● **Data section**
* * * * * * * * *
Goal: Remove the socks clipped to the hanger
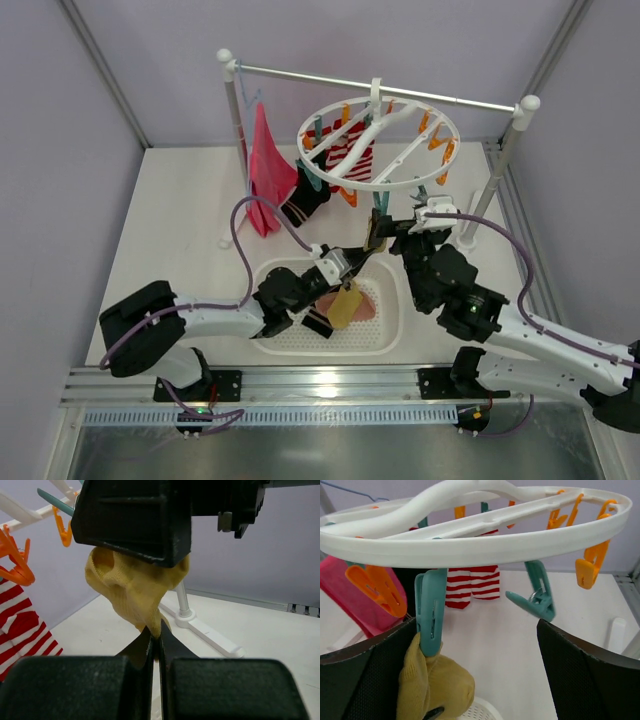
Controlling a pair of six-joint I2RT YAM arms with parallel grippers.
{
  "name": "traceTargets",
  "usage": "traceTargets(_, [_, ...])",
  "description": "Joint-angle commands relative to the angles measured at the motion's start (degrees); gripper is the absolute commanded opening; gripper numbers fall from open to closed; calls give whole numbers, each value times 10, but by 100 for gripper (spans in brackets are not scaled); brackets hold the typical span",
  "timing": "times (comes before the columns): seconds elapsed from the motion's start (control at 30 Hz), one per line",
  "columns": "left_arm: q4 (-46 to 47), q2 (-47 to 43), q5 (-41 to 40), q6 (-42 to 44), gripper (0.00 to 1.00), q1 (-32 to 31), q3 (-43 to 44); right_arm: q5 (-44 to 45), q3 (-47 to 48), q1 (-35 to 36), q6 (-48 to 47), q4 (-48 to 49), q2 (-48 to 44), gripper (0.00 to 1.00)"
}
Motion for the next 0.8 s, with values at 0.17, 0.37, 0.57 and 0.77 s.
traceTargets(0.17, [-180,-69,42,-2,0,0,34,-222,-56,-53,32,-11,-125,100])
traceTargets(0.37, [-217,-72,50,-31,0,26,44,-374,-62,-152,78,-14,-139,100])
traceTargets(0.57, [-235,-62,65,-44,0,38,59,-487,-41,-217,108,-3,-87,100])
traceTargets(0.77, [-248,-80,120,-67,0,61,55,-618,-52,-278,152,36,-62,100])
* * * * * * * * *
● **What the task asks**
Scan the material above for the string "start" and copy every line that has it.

● **Response area**
  "description": "Joint-angle commands relative to the angles measured at the motion's start (degrees); gripper is the absolute commanded opening; gripper numbers fall from open to closed; calls give whole numbers, each value times 10, but by 100 for gripper (spans in brackets are not scaled); brackets hold the typical span",
  "timing": "times (comes before the columns): seconds elapsed from the motion's start (control at 30 Hz), one per line",

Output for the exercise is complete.